At the start, participants enter a VR training room. A drone called “Eagle Eye” guides them step-by-step: equipping safety gear, learning to use tools, and familiarizing themselves with the controls. Once trained, the setting dissolves into a full disaster zone and the team begins their mission. They must cooperate, communicate, and act under pressure — rescuing civilians, mitigating hazards, and achieving their mission objectives within a limited timeframe.  

Select Missions
Wildfire Danger: Participants don firefighting gear, wield virtual hoses to extinguish spreading fires, rescue a trapped horse, cut through fallen trees to restore water supply, and call in an aerial water drop using a laser-targeting tool. Success is measured by actions such as saving the horse and executing the drop precisely.  

Flash Flood Emergency: Teams navigate a real physical Zodiac boat (mirrored digitally in VR), use virtual flashlights to locate and “rescue” civilians represented by markers, dodge flood debris, and save a stranded family and even a pet rabbit before the environment collapses.  

Earthquake / Train Derailment Rescue: In hazardous conditions wearing hazmat suits, players use tools like the “Jaws of Life” and chemlights to mark and extract trapped victims from overturned cars and a derailed train that hangs precariously over a bus. After rescuing passengers, they navigate to safety before a final collapse.  

Blending the Virtual and the Real
What sets Disasterville apart is its blending of VR with physical real-world props and crafted sets. Each environment uses tangible objects — a real Zodiac boat, a first-aid tent, a firetruck, modular structures — that align precisely with their virtual counterparts. The physical assets were engineered to match the digital environments with millimeter accuracy, so when participants climb into the boat or swing a virtual tool, they actually feel it beneath their hands. This hybrid approach heightens immersion and makes the experience far more visceral and believable.  
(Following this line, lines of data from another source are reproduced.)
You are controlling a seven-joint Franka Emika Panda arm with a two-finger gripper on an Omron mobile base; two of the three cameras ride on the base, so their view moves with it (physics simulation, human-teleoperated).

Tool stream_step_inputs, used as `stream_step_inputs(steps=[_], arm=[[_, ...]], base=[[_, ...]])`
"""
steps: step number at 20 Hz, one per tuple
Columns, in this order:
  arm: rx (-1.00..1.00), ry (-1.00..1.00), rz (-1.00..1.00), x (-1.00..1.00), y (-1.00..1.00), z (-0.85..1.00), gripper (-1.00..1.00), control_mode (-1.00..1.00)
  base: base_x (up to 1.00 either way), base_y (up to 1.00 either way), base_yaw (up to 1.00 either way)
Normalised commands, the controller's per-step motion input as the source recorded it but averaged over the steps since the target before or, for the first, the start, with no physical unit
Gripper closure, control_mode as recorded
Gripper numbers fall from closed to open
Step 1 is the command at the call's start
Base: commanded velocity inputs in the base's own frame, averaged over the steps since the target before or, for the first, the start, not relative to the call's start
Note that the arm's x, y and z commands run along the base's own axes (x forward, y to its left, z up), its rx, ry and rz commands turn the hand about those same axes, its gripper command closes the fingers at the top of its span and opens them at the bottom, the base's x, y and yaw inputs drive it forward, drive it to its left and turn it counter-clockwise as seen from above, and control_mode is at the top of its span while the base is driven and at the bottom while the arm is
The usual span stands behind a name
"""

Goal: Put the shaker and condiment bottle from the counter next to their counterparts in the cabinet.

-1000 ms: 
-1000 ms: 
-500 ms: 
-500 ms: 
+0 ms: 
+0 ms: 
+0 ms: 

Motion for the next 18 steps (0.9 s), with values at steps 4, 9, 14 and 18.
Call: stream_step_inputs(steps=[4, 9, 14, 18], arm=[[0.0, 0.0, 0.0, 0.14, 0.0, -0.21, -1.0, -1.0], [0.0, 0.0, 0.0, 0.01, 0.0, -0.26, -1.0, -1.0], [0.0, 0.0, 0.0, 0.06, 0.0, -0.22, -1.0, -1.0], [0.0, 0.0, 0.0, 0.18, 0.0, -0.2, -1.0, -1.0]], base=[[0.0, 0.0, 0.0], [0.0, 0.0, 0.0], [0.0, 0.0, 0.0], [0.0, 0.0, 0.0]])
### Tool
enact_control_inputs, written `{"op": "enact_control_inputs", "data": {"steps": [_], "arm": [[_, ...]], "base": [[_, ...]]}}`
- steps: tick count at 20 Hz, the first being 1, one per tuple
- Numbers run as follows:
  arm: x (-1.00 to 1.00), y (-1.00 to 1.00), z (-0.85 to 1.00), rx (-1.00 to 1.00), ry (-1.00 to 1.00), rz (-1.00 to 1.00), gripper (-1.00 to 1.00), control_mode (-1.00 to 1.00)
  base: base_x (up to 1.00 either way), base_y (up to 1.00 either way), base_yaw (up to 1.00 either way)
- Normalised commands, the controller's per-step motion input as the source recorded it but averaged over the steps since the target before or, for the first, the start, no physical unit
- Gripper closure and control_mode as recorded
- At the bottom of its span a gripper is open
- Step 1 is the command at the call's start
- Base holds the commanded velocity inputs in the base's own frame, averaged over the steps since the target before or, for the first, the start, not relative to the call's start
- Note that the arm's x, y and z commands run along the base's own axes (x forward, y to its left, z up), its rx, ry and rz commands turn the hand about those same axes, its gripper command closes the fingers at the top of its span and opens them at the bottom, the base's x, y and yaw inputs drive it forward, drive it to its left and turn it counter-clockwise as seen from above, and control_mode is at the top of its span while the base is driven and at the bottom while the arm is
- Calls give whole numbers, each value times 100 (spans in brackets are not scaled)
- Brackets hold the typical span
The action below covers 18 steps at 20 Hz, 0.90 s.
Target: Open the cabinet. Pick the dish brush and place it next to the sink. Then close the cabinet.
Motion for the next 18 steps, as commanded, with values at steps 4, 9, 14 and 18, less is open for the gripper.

Technical Architecture and Logistics
Disasterville runs on Meta Quest 3 headsets with full hand-tracking and supports synchronized multiplayer for five participants. Behind the scenes, Groove Jones deployed their proprietary GrooveTech VR platform for real-time session management and synchronization. Operations are controlled via a custom “Run of Show” tablet app allowing staff to launch, monitor, and reset sessions as needed. The setup was packaged for rapid deployment, with all hardware in transport-ready road cases and physical sets built for quick assembly — enabling a high-school gym to be transformed into a disaster response zone in roughly three hours.  

An added pre-show layer comes via a mobile AR experience. Students waiting in line can scan a QR code to preview 3D models of the Disasterville environments on their phone, offering a teaser of the simulation while building anticipation for the main event.  

Impact
Disasterville is more than a VR game. It’s a mission-based simulation that gives participants a palpable sense of responsibility, teamwork and courage — the same qualities required in real disaster response. By placing students “in the mission,” the experience bridges storytelling and advanced technology to reveal the critical role the Guard plays in protecting communities. It helps close the gap between perception and reality, delivering an immersive demonstration of service, leadership, and real-world impact.